Шуток, она, естественно, не понимала. И, похоже, даже обиделась.
А что еще было делать? Внятно на мои вопросы, зачем она притащила меня сюда, Алма не отвечала, опускать тоже не собиралась, и я делал все возможное.
Однажды, когда она очередной раз улетела (делалось это два раза – ранним утром, и поздним вечером) – я обошел эту поляну кругом, но ни одной зацепки, ни одного камня не торчало так, чтобы я мог выбраться наружу. Да и, честно сказать, сам бы я из этого леса не вышел.
Как-то ночью, когда мы уже легли спать, мне в голову пришла еще одна идея. Алмарэн периодически сбрасывала когти, как кошка, на месте которых вырастали новые. И один я нашел в пещере. Она спала рядом со мной, с каждым днем подбираясь все ближе, и полностью мне доверяла. Я примерно понимал, где у нее находится сердце. Где венка на шее. Где мягкое место на животе.
Я взял ее отвалившийся коготь. Он блестел как металл, и до сих пор оставался острым, как лезвие.
Вот, я почти вплотную к ней. Она спит, тихо дыша, ничего не подозревая. Уши не шевельнулись. Даже не вздрогнула.
Неважно как, но я смогу выбраться отсюда, если она не будет мешать. Так близко. И мне хватит сил.
Я замахнулся, поднял руку, и вот-вот готов был отпустить.
Сейчас ее кровь заполнит эту пещеру. Она погибнет и больше никогда не полетит над городом. Черные чешуи не осветит солнце.
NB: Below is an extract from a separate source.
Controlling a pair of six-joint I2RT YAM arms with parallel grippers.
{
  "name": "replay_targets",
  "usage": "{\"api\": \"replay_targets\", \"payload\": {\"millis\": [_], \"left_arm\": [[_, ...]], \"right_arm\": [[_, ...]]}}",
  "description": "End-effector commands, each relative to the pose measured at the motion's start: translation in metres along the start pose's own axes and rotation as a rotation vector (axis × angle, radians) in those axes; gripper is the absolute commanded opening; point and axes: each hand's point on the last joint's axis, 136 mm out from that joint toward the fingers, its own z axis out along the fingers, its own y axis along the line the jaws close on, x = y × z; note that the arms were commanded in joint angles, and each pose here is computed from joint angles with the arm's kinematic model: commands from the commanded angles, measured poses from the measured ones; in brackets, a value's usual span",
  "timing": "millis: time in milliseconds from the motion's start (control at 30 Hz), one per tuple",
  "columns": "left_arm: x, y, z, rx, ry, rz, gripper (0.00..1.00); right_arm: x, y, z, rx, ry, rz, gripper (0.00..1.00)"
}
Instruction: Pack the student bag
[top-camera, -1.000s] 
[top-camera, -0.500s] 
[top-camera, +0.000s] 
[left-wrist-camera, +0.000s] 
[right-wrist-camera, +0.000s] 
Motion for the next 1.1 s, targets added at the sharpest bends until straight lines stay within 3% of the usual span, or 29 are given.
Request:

В листве не будет ее присутствия.
Давай, не тяни!
Коготь выпал из ослабших рук.
Я не смог.
Смотря на Алмарэн, не виделось ничего человеческого, ничего доброго и милого, к чему обычно стремиться человеческое сердце. Так почему так дрожат руки? Почему слезятся глаза, и тело, будто не мое?
Рыцари убивают чудовищ - как семечки щелкают. Я не смог навредить той, что похитила меня и держит в заточении.
Выкинув этот коготь подальше, я лег на теплую овчинную шкуру, которую она мне принесла.
– Ничего, - хныкая и закрывая глаза, произнес я, - когда чуть подрасту, вызову тебя на честный бой, и вернусь домой.
Я не мог знать, сколько прошло времени.
В месте, где мы жили, всегда было лето, и поэтому, спустя месяц, мне пришла идея считать дни, завязывая на одно из деревьев на поляне, кусочки ткани.
Алма внимательно наблюдала за мной, поджимая уши, или изгибая голову, лежа на теплом камне – грелась на солнце.
– Зачем? – ее голос постепенно покидал рык, и интонация все больше походила на человеческую.
– Дни считаю, - сегодня лента была уже тридцатой.
– Зачем?
Я обернулся к ней, как раз когда она снова склонил голову в вопросе.